Aim of the task: Looking only at the lines below that contain "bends", give the number of them and no other text.

Items from a dataset
○ ○ ○

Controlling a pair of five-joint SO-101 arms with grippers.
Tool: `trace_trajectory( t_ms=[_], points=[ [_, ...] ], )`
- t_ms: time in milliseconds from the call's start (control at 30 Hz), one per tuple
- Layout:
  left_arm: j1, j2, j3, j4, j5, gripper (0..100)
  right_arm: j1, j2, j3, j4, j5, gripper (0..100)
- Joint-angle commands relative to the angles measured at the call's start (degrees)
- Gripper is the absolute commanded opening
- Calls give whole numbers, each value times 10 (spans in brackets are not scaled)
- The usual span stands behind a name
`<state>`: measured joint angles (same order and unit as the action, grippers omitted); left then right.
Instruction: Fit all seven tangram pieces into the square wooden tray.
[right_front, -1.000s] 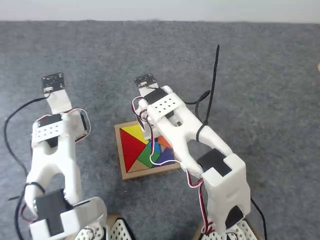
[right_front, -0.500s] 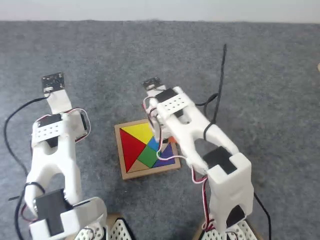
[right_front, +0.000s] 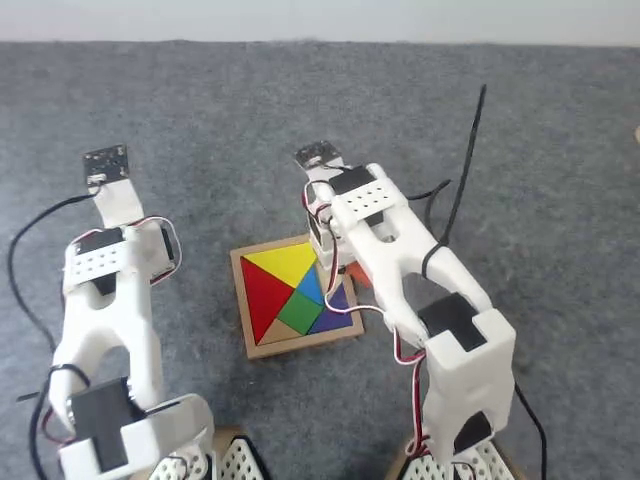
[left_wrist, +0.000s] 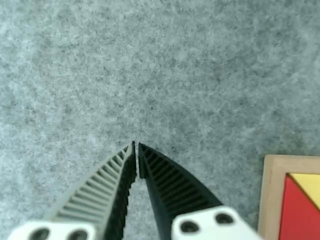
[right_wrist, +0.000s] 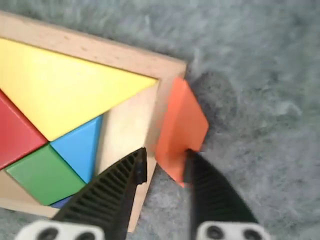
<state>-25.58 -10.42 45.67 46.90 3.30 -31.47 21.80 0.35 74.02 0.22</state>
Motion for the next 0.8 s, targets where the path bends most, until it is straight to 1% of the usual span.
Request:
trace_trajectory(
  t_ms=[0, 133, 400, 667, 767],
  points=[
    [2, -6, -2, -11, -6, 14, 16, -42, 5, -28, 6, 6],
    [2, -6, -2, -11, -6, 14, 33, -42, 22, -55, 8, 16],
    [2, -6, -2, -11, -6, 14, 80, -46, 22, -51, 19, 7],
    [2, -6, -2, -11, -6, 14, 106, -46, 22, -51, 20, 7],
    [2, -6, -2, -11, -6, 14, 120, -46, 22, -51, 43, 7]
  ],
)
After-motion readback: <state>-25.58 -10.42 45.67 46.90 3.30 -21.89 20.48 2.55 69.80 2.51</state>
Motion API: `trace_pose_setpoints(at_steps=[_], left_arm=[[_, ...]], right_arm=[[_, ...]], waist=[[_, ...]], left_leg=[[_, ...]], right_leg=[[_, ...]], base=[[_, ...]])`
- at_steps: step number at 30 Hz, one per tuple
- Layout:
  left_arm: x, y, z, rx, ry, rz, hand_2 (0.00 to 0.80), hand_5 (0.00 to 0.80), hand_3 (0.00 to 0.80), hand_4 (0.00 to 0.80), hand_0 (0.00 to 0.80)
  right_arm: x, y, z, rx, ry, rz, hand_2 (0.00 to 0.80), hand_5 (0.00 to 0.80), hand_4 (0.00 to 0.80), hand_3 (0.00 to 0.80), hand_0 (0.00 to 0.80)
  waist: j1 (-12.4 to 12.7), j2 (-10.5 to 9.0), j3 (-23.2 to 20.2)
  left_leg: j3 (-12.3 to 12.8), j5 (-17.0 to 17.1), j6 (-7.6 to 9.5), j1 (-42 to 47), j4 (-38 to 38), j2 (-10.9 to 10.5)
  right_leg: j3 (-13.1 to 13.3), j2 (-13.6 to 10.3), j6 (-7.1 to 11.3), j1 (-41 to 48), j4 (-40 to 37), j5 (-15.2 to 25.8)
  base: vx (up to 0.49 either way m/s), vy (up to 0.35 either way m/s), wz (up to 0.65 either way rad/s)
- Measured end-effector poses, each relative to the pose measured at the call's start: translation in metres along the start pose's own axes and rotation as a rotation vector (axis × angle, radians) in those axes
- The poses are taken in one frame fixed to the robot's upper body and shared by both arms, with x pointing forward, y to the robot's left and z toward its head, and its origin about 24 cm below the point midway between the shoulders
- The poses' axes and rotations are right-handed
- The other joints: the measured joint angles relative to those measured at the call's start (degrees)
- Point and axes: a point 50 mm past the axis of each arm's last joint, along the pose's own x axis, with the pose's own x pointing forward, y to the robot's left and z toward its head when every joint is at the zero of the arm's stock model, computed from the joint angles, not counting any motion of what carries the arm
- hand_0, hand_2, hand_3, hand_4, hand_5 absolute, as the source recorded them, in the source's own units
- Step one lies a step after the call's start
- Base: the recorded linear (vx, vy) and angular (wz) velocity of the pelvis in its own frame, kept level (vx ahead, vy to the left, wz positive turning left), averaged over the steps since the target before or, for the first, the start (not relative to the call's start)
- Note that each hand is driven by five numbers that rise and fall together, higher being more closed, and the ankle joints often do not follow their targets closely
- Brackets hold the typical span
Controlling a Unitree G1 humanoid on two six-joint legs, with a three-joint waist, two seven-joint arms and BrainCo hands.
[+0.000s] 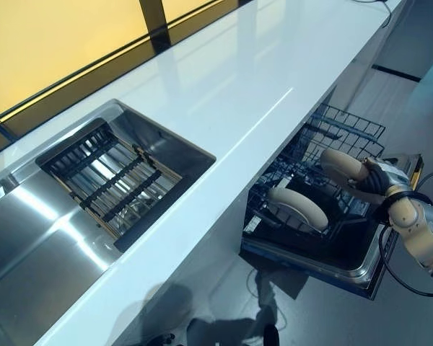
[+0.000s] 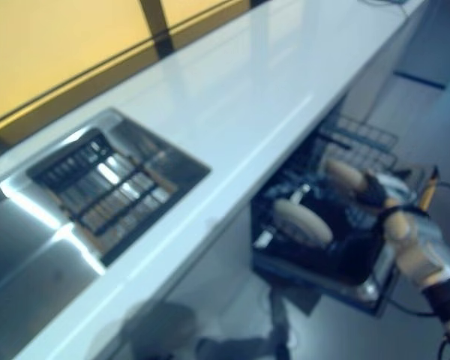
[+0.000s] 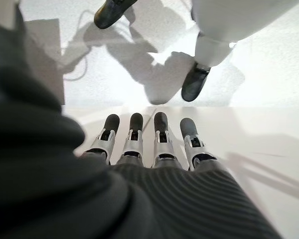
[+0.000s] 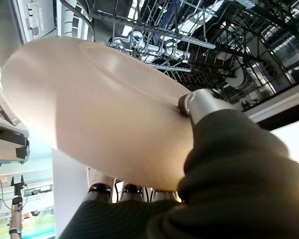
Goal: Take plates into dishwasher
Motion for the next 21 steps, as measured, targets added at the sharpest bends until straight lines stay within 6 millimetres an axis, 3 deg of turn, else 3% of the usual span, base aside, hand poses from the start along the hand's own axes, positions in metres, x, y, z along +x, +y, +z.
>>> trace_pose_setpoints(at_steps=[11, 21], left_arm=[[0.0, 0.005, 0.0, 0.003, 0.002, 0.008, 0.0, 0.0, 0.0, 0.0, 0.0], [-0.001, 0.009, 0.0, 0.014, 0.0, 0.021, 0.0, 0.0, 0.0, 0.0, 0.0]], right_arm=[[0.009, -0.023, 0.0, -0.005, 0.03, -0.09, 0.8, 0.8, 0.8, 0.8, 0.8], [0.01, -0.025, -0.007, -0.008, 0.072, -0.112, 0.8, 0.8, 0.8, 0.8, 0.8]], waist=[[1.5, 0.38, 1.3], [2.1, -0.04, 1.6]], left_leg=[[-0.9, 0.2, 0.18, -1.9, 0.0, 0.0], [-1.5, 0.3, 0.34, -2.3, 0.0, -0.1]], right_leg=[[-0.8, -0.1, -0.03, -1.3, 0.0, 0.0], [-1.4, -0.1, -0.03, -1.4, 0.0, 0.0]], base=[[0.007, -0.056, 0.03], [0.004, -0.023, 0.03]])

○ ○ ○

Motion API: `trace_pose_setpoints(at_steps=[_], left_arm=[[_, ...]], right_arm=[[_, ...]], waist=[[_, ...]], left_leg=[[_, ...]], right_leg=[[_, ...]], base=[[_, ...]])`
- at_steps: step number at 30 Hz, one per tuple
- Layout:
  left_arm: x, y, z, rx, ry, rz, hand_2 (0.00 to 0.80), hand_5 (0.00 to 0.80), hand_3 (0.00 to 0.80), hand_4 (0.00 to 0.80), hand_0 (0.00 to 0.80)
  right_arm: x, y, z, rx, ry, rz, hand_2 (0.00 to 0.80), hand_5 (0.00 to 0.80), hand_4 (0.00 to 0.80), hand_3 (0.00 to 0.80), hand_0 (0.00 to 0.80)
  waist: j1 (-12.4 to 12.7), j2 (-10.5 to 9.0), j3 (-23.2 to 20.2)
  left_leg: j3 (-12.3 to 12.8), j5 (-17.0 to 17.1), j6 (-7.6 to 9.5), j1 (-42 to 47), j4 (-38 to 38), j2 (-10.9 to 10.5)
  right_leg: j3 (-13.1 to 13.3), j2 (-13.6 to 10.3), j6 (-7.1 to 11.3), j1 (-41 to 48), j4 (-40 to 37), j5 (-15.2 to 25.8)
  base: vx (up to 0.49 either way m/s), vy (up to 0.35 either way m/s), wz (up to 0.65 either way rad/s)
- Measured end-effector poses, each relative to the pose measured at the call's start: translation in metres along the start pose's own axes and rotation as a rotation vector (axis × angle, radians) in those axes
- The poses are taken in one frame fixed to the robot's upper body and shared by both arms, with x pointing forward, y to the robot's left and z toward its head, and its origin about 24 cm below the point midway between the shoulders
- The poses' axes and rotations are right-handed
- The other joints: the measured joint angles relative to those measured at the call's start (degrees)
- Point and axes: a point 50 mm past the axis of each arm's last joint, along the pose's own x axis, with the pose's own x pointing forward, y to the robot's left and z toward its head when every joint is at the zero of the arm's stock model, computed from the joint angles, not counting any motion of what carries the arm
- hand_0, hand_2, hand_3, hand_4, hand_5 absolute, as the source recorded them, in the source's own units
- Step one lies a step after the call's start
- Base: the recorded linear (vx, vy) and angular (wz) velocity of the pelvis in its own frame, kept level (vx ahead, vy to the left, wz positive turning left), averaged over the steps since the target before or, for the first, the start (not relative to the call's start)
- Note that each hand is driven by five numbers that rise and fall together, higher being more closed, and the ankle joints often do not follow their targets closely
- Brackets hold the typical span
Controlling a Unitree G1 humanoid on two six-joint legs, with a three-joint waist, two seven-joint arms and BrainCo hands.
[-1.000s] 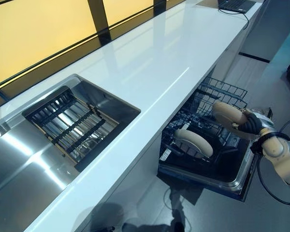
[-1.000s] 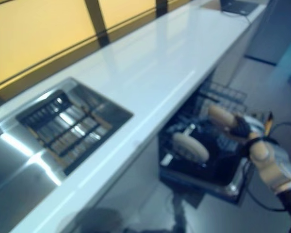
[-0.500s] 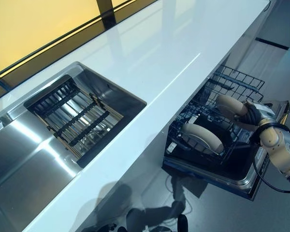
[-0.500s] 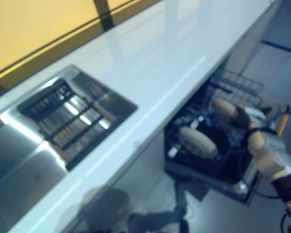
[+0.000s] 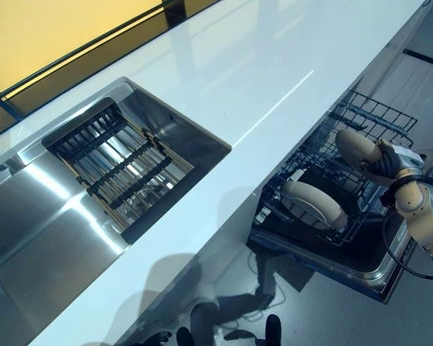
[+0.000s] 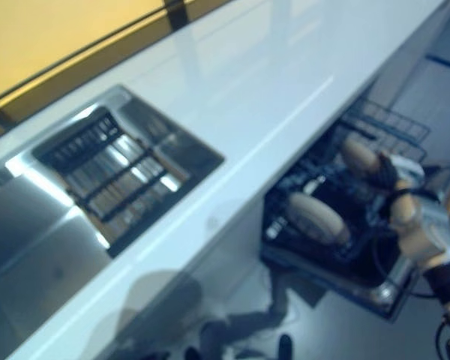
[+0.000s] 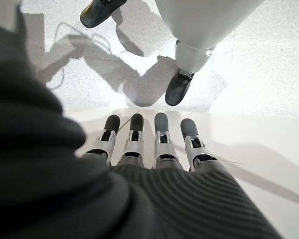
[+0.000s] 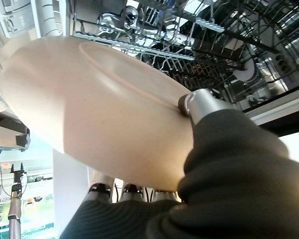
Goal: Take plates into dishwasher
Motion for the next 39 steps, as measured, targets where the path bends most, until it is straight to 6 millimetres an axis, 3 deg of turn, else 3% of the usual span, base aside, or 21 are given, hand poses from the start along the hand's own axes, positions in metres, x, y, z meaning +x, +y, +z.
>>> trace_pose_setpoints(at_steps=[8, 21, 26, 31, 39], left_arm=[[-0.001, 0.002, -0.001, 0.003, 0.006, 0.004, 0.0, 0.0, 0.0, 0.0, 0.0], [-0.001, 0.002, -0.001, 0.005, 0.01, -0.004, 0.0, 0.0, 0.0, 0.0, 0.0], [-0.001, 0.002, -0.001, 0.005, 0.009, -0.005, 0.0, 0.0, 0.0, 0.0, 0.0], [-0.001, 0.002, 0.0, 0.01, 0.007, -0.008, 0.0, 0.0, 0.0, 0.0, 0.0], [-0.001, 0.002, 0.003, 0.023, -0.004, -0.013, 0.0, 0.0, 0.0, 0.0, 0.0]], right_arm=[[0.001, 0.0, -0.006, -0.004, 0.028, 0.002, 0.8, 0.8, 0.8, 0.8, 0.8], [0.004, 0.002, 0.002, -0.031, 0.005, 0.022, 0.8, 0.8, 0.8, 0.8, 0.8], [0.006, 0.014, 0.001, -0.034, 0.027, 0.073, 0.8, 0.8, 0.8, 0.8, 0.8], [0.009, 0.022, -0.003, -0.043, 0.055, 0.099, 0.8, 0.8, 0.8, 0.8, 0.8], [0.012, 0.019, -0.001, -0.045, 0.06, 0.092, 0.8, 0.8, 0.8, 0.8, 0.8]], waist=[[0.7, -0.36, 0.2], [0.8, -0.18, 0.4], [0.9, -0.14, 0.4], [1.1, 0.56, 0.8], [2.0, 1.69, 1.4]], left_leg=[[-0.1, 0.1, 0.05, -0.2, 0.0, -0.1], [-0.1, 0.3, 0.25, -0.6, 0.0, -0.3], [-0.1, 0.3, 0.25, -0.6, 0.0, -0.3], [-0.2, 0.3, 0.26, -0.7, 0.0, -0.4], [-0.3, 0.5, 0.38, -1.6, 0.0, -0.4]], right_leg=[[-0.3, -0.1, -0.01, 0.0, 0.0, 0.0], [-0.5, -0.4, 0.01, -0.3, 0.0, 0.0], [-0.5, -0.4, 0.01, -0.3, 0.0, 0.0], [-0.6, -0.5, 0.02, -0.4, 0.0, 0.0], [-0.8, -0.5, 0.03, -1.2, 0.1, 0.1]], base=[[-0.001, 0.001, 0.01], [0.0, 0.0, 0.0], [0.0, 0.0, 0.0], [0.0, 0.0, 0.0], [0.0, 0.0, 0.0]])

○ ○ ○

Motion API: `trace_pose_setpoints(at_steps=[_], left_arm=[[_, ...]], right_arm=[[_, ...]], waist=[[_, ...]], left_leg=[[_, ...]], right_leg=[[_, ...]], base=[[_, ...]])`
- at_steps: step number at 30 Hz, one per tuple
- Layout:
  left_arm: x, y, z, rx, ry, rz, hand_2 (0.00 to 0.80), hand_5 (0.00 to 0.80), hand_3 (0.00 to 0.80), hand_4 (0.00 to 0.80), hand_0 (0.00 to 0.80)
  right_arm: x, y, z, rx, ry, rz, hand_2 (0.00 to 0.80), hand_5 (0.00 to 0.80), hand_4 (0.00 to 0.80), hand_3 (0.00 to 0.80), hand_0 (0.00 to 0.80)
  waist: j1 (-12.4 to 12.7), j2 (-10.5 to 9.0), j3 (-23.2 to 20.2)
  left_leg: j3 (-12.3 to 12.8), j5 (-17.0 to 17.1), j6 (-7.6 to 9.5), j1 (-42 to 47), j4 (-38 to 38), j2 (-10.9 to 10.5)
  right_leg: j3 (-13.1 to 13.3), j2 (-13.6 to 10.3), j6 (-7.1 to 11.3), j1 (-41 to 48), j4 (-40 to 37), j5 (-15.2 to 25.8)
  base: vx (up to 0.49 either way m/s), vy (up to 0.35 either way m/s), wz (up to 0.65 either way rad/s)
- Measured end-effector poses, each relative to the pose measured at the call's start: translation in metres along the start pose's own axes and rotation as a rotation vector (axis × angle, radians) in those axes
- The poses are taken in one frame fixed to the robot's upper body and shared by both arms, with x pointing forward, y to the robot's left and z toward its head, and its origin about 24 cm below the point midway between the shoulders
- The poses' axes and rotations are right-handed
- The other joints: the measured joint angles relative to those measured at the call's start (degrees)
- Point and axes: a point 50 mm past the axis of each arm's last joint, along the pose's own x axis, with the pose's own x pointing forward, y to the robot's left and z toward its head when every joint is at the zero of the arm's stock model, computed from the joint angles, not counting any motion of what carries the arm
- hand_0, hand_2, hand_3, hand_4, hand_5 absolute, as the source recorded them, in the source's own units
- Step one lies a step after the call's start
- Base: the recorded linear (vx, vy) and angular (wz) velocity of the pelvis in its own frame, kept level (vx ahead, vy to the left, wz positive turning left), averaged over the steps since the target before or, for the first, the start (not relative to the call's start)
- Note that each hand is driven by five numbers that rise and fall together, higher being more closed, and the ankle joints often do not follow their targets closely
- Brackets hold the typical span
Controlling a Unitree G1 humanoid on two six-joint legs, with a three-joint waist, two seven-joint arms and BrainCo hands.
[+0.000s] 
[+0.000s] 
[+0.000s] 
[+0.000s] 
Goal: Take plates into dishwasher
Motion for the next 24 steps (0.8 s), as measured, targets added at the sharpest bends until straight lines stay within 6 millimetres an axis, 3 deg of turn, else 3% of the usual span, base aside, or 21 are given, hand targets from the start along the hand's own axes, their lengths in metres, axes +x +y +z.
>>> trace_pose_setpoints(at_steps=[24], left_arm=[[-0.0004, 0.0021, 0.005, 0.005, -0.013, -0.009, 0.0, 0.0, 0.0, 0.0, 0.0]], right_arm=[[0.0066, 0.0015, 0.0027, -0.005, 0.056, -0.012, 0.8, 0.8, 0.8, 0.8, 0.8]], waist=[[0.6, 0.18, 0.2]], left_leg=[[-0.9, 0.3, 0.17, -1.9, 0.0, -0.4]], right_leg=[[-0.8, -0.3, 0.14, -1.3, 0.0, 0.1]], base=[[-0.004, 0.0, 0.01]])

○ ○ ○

Worked solution: 4